▶ _INFORMATION GIVEN_:
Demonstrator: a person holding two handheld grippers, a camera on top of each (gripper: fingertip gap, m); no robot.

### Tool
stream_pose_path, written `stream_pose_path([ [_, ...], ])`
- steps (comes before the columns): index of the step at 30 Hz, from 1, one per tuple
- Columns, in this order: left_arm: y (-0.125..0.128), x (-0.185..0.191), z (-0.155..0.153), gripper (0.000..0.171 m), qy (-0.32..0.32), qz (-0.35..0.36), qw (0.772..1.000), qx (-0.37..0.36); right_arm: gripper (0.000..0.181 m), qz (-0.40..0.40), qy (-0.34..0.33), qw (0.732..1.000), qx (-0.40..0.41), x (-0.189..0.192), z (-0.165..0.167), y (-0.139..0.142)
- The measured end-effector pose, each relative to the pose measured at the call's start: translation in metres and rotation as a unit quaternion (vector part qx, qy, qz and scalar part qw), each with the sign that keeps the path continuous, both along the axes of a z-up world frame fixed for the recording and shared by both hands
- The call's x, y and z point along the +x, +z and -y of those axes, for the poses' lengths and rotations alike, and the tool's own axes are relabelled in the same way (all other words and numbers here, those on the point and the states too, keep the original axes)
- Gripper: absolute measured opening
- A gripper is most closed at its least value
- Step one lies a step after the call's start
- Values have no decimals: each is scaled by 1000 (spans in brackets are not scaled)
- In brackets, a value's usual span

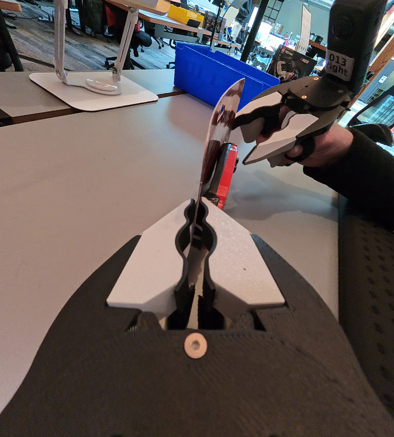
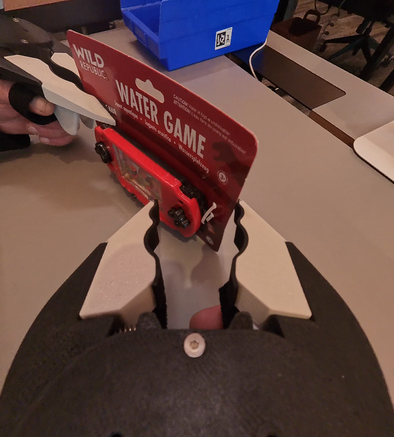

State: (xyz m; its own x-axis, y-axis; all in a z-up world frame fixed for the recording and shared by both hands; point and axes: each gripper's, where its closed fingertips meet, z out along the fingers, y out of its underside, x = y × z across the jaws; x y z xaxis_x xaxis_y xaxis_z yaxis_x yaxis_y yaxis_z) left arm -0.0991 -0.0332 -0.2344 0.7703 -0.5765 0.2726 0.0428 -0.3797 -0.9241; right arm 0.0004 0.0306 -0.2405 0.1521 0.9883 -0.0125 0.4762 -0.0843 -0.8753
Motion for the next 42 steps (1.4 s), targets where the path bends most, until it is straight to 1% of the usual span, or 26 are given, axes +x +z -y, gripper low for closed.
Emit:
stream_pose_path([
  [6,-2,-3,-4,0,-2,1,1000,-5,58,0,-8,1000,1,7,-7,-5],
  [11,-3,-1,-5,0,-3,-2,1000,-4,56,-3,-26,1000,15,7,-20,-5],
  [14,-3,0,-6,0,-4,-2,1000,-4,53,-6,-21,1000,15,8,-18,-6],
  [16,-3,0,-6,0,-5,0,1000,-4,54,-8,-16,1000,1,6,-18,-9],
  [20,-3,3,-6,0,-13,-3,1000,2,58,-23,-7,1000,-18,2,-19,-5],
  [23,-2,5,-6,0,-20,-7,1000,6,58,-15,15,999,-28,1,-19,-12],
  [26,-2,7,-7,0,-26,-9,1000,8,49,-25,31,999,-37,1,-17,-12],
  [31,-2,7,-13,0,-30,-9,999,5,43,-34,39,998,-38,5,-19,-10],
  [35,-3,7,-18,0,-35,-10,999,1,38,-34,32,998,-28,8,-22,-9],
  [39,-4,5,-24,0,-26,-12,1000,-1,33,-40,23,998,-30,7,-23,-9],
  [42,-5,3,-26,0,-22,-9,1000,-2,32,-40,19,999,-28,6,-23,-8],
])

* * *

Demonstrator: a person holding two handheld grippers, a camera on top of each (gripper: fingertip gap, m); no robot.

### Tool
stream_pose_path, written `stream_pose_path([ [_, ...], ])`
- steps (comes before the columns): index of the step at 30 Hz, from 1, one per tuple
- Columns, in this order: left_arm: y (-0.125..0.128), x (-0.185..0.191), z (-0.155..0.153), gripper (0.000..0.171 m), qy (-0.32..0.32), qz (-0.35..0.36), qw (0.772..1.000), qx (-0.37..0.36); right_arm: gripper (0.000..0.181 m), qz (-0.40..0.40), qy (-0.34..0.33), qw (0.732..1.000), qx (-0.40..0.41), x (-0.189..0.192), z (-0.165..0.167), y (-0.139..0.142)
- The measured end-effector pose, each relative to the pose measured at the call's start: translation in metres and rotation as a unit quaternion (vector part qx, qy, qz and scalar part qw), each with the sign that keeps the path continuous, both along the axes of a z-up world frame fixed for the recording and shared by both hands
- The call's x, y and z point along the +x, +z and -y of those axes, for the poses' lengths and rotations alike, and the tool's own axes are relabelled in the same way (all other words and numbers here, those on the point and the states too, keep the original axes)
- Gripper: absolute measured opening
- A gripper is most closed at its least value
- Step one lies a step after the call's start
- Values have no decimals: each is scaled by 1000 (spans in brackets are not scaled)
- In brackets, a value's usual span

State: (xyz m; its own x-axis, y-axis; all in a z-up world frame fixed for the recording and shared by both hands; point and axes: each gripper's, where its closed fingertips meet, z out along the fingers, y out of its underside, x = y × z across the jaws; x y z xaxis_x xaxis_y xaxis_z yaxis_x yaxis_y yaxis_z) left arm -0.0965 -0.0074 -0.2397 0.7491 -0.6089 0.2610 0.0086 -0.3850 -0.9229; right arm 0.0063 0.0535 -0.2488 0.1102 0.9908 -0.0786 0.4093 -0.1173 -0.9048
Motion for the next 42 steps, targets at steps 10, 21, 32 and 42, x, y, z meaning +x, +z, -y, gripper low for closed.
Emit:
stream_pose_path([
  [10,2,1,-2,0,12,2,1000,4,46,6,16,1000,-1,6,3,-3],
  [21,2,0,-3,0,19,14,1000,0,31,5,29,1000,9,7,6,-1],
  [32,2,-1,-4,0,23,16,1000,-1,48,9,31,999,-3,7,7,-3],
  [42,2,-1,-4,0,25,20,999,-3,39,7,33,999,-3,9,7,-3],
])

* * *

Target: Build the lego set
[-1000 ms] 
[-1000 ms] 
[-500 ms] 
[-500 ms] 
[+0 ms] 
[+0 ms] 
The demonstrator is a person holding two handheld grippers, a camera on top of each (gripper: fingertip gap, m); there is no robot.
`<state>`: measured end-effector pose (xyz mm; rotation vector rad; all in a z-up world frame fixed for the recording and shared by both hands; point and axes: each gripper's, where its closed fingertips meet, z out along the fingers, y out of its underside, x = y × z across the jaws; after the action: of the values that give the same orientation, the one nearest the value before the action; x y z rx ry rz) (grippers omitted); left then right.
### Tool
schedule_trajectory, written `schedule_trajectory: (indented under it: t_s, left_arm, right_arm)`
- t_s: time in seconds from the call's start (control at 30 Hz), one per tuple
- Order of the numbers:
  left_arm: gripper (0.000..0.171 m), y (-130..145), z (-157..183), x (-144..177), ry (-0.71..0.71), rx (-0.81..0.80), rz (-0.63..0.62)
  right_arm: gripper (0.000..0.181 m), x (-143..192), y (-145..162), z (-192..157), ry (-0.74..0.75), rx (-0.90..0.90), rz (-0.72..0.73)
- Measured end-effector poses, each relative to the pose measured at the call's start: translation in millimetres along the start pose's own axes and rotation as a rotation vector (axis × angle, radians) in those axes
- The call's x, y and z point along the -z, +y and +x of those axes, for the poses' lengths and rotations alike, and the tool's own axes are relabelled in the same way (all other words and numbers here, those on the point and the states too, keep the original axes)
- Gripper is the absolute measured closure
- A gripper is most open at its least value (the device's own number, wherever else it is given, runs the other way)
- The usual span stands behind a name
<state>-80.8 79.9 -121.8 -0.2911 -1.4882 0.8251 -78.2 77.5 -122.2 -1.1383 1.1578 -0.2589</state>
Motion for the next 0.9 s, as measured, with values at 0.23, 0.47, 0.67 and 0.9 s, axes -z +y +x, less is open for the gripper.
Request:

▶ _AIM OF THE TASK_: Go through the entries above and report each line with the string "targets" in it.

▶ _COMPLETED TASK_:
Motion for the next 42 steps (1.4 s), targets where the path bends most, until it is straight to 1% of the usual span, or 26 are given, axes +x +z -y, gripper low for closed.
Motion for the next 42 steps, targets at steps 10, 21, 32 and 42, x, y, z meaning +x, +z, -y, gripper low for closed.

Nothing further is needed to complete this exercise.